The constitution and other laws and policies protect religious freedom.
There is no formal state religion; however, in certain regions of the country, smaller religious groups reported they experienced unequal treatment by local authorities. In some areas of the center and south, Roman Catholics, UGCC members, and Muslims reported similar experiences. Conversely, in some western regions, UOC-MP representatives stated that local authorities at times were reluctant to address their concerns.
According to the Law on the Fundamentals of Domestic and Foreign Policy, domestic religious policy is based on the restoration of full-fledged dialogue between representatives of various social, ethnic, cultural, and religious groups to foster the creation of a tolerant society and provide for freedom of conscience and worship.
The law requires a religious group to register either as a local or a national organization and to have at least 10 adult members to obtain the status of a “juridical entity.” Registration is necessary to conduct many business activities, including publishing, banking, and property transactions. By law, the registration process should take one month and registration denials may be appealed in court.
The law contains contradictory provisions complicating the registration of religious organizations. For example, the law provides no possibility for granting “legal entity” status to national religious associations. The UOC-MP, UGCC, and other religious groups expressed concern that this greatly complicates property ownership for religious organizations, forcing churches to rely on third parties.
The law requires religious groups to apply to local government authorities for permission to hold religious services and ceremonies in public spaces, but not for those held on religious or burial sites. The application must be submitted no later than 10 days before scheduled events, but exceptions are allowed.
According to the law, registered religious organizations maintain privileged status as the only organizations permitted to seek restitution of communal property confiscated by the Soviet regime. Religious communities must apply to regional authorities for property restitution. While the law states that consideration of a restitution claim should be completed within a month, it frequently took much longer.
A December 2010 presidential decree dissolved the State Committee on Nationalities and Religions (SCNR) and transferred most of its functions to the Ministry of Culture. Registration responsibilities were transferred to the newly created State Registration Service (SRS). The All-Ukraine Council of Churches and Religious Organizations (AUCCRO) met on February 11 with the Minister of Culture and the chairman of the SRS to discuss issues pertaining to the transition.
The law restricts the activities of foreign-based religious organizations and narrowly defines the permissible activities of members of the clergy, preachers, teachers, and other noncitizen representatives of foreign-based religious organizations. However, there were no reports that the government used the law to limit the activity of these religious organizations.

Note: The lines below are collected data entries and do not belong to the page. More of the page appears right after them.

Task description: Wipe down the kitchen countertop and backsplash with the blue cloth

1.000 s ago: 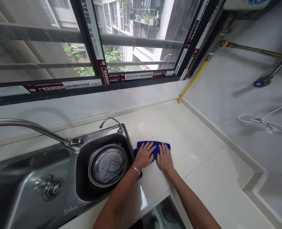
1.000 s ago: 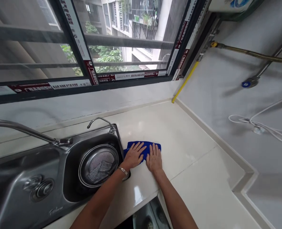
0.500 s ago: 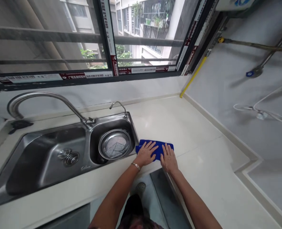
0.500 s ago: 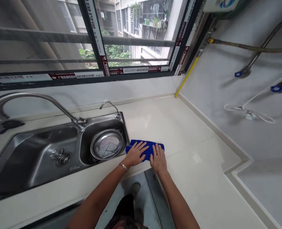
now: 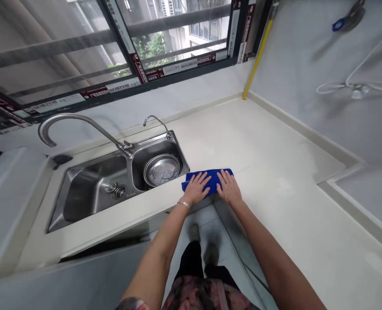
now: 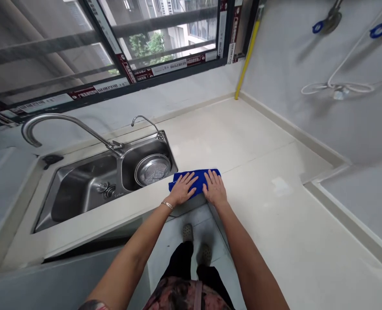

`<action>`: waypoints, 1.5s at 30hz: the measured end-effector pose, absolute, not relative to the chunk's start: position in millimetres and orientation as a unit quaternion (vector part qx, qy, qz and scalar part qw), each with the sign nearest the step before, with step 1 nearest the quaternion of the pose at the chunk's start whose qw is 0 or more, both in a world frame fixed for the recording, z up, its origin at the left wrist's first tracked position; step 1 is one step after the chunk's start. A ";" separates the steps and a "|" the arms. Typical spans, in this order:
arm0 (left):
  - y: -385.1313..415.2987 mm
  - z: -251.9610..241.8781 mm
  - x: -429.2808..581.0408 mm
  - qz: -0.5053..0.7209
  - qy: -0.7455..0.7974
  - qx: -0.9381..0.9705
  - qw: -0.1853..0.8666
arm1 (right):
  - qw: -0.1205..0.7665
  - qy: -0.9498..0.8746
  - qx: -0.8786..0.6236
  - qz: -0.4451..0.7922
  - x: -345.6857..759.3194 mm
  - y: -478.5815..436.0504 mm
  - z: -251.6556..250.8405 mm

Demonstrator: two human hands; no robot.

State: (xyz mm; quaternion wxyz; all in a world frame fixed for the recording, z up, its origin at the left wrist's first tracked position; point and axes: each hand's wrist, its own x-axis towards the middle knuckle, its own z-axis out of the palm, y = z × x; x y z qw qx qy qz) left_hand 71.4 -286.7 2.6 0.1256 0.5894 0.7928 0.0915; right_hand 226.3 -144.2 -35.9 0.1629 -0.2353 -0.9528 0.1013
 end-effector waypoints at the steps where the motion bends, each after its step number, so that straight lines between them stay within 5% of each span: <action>1: -287.6 2.8 73.8 0.087 0.793 0.590 0.124 | 0.165 -0.953 -0.232 0.107 229.3 -144.3 -35.6; 45: -391.2 -1.0 33.8 0.127 0.766 0.625 0.085 | 0.123 -0.941 -0.301 0.092 182.1 -247.6 -19.0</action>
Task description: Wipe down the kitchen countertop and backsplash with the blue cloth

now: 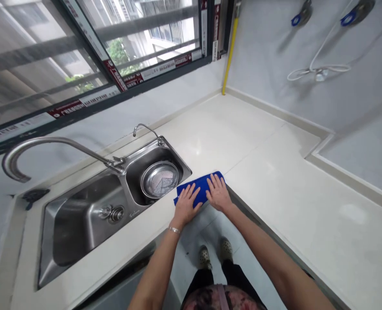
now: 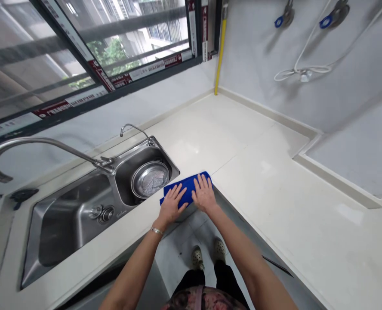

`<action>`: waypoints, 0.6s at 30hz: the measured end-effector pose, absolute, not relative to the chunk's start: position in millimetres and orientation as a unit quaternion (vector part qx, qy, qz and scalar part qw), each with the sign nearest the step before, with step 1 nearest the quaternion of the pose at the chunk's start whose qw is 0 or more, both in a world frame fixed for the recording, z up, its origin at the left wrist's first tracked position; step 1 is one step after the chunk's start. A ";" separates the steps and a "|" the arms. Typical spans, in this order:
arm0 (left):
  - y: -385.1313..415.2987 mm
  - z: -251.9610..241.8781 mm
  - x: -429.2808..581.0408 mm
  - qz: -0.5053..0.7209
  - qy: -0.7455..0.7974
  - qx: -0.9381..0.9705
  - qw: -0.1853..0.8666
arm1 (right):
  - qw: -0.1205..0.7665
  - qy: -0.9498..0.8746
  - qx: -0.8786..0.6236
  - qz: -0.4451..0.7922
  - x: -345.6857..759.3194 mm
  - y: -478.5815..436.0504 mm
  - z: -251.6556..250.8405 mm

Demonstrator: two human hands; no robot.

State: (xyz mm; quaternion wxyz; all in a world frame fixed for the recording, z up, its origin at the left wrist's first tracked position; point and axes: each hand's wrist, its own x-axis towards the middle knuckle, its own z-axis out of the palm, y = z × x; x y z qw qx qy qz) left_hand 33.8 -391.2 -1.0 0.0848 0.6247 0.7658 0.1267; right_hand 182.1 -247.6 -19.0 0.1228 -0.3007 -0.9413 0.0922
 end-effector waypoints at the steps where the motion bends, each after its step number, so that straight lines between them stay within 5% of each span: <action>1: -399.4 -0.5 32.9 0.124 0.768 0.624 0.080 | 0.126 -0.939 -0.305 0.093 175.9 -257.9 -18.3; 9: -495.7 0.1 0.1 0.107 0.801 0.586 0.061 | 0.102 -0.950 -0.272 0.116 121.5 -344.0 -10.3; 18: -627.6 -44.7 -0.3 0.077 0.836 0.528 -0.127 | 0.191 -0.970 -0.119 0.088 96.6 -435.4 -54.8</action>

On June 1, the Cabinet of Ministers adopted a resolution eliminating the different categories of visas, including the religious worker visa category. Short-term and long-term visas were introduced instead. Foreign religious workers were able to obtain visas for the sole purpose of employment in religious organizations that invited them. The resolution, however, created difficulties for foreign religious workers who did not have invitations from established religious organizations to obtain long-term visas. The resolution also created greater difficulties for foreign students seeking long-term visas to attend religious schools in the country.
Under the previous law, those applying for religious worker visas were required to obtain invitations from registered religious organizations in the country and government approval. Foreign religious workers were allowed to preach, administer religious ordinances, or practice other religious activities “only in those religious organizations that invited them to the country and with official approval of the governmental body that registered the statutes and the articles of the pertinent religious organization.” According to the government, no visa applications by foreign religious workers were rejected under the previous law.
Responding to pressure from religious organizations, on September 22 the parliament adopted a law on legal status of foreign citizens and persons without citizenship. This law relaxed the restrictions on independent foreign religious workers created by the June 1 resolution. Under this law, foreign religious workers are now permitted to “preach, administer religious ordinances, or practice other canonical activities” without the need to be associated with a local church. Pursuant to this law, the Cabinet of Ministers amended visa regulations in December.
While the law restricts the teaching of religion as part of the public school curriculum, a 2005 presidential decree introduced “Ethics of Faith” courses into the curriculum. There have been yearly increases in the number of secondary schools offering courses in “Fundamentals of Christian Ethics,” “Fundamentals of Religious Ethics,” and “Fundamentals of the Islamic Culture of the Crimea.”
The law allows alternative nonmilitary service for conscientious objectors and bans the creation of religious organizations in military institutions and military units. There is no chaplaincy corps in the armed forces; however, the Ministry of Defense and major religious groups maintain interaction within the ministry’s Council for Pastoral Support for service members.
The government observes the following religious holidays as national holidays: Christmas, Easter Monday, and Holy Trinity Day, all according to the Julian calendar shared by the Orthodox and Greek Catholic churches.